We recognize the inherent limitations associated with the retrospective recall of treatment experiences by caregivers. To mitigate the impact of recall bias, the study design included semi-structured interviews that focused on specific aspects of the treatment experience and its outcomes. Nonetheless, the potential influence of retrospective recall on the reported experiences cannot be entirely excluded.

It is also important to consider the ages of the study patients at the start of the trial (age 9 ± 3.51) when interpreting the results. Those aged six years or older presenting with early progressive or neuropathic forms of MPS II may differ from younger patients in terms of treatment responses. In older patients, disease stabilization rather than amelioration is generally accepted as the therapeutic goal, as demonstrated in natural history studies [27, 28].

Comparisons between the VoC interview results and other observer/clinician-reported outcome instruments, such as the Vineland Adaptive Behavior Scales (VABS), might be helpful in determining the degree of challenge to the child’s independence, which might provide context for some of the caregiver or family stresses. Unlike VABS, the VoC tool is useful in that it collects detailed data on disease progression and treatment course, thus capturing changes not reflected in the VABS that may be adaptable for other MPS subtypes. Future studies employing VoC to examine both prospective and retrospective data could be further fortified by incorporating more comprehensive outcome measures, such as the Clinical Global Impression and Patient Global Impression, which would enhance the robustness of the results.

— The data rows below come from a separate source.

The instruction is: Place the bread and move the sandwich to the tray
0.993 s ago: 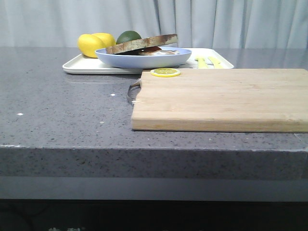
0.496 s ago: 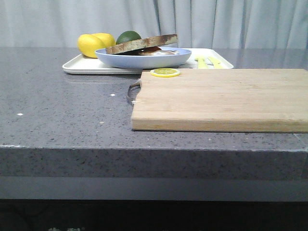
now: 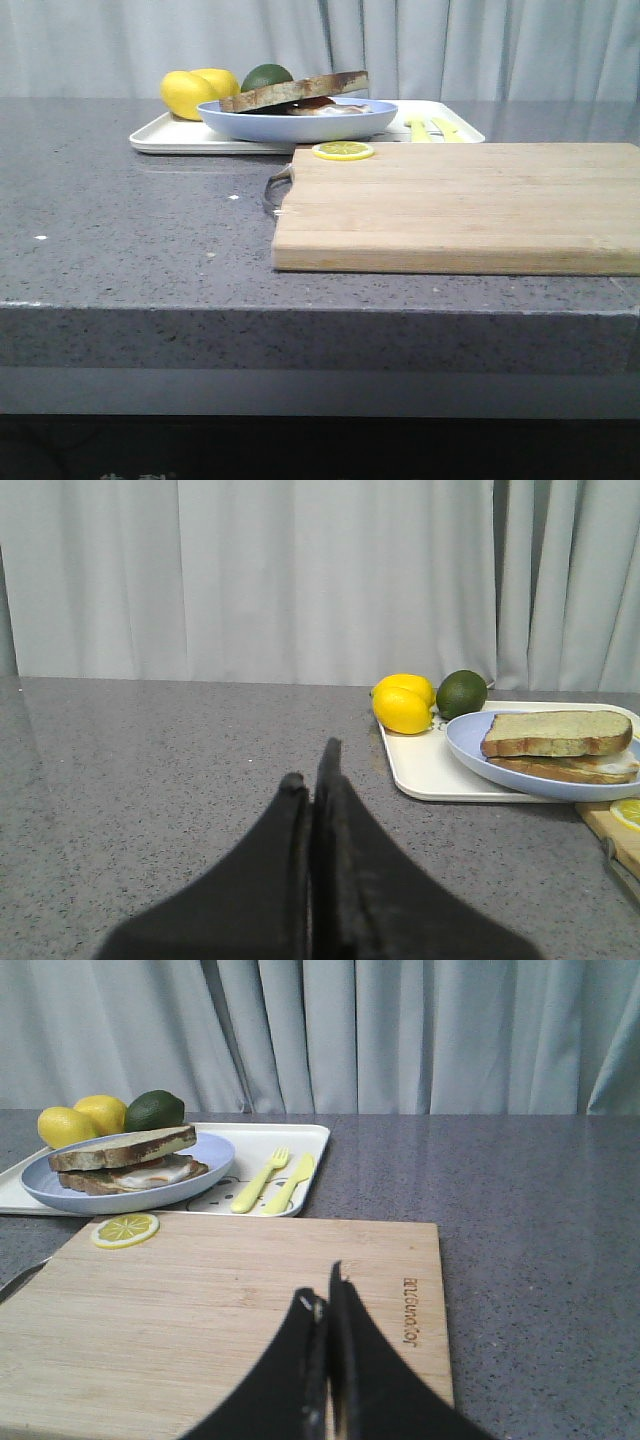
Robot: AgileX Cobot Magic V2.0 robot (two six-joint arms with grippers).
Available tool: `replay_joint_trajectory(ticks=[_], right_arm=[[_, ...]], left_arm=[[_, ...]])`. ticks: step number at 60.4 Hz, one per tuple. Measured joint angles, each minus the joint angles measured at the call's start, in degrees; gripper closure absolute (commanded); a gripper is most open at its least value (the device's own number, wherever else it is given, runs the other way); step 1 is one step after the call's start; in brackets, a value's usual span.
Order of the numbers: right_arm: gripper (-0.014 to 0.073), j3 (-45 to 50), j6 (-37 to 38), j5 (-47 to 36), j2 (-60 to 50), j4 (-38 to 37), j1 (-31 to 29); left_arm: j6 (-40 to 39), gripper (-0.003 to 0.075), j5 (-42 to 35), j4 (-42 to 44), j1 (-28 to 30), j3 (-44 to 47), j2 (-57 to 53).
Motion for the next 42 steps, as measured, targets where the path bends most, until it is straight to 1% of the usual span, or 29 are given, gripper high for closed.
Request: replay_joint_trajectory(ticks=[27, 34, 42], right_arm=[[0.065, 0.0, 0.0, 0.0, 0.0, 0.0, 0.0], [0.065, 0.0, 0.0, 0.0, 0.0, 0.0, 0.0], [0.065, 0.0, 0.0, 0.0, 0.0, 0.0, 0.0]], left_arm=[[0.0, 0.0741, -0.2, 0.0, 0.0, 0.4, -0.1], [0.0, 0.0741, -2.9, 0.0, 0.0, 3.5, -2.5], [0.0, 0.0741, -6.4, 0.0, -1.0, 9.6, -6.5]])
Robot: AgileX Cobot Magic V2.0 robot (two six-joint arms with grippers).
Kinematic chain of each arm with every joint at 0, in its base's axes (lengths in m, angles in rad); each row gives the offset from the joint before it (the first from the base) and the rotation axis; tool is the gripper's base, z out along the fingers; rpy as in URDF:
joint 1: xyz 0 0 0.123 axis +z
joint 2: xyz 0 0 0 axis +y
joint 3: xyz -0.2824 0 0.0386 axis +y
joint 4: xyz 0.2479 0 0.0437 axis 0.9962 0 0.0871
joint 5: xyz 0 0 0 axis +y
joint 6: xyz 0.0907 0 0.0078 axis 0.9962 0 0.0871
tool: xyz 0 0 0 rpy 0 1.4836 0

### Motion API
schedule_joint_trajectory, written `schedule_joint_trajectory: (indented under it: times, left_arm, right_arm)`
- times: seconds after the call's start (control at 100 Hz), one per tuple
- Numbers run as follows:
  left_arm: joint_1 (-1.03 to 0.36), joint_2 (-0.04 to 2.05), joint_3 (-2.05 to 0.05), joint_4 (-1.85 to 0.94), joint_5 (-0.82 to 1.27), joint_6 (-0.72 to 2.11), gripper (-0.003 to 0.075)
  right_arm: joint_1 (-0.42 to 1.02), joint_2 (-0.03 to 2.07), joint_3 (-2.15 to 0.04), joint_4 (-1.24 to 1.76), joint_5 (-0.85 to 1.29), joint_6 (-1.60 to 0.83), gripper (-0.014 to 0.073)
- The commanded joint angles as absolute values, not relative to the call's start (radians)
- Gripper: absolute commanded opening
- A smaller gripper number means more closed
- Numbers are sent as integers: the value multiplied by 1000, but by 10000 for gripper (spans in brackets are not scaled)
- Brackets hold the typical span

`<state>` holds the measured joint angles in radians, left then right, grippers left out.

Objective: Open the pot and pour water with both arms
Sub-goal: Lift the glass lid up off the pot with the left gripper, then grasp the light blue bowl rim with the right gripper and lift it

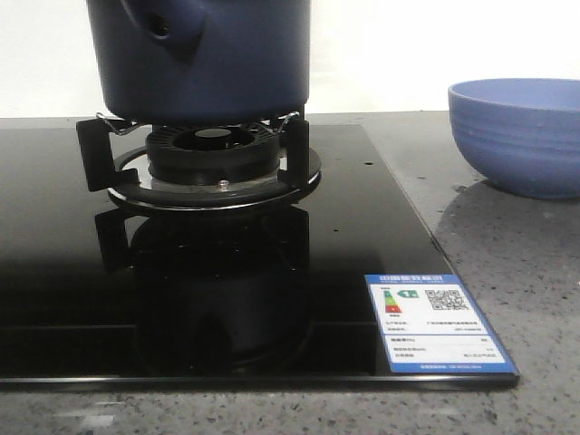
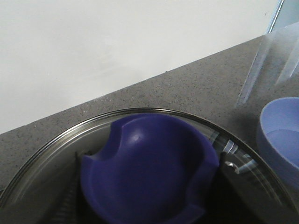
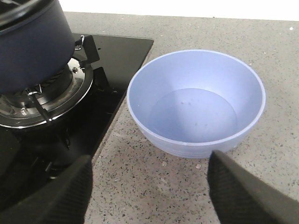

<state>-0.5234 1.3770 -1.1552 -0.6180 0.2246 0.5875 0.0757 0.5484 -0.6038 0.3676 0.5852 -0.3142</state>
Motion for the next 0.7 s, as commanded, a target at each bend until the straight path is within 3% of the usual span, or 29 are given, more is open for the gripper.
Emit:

Participation in a clinical trial, especially one involving a novel therapy like pabinafusp alfa, may inherently influence caregivers’ perceptions and experiences. Increased healthcare interactions and the novel nature of the treatment might contribute to more positive outlooks. It is important to consider this context when interpreting the findings of this study, as the experiences of caregivers and patients outside the clinical trial setting may differ.

Conclusion

This pilot study provides insights into the experiences of caregivers of patients with MPS II, including their observations on the manifestations of the disease, and the effectiveness of treatment with pabinafusp alfa in improving quality of life. By highlighting the family experience during clinical trials and the daily challenges faced by patients with MPS II and their caregivers, the findings may also contribute to future clinical trial designs. The interview results may additionally aid in subgroup analyses stratified by clinical severity and treatment initiation stages.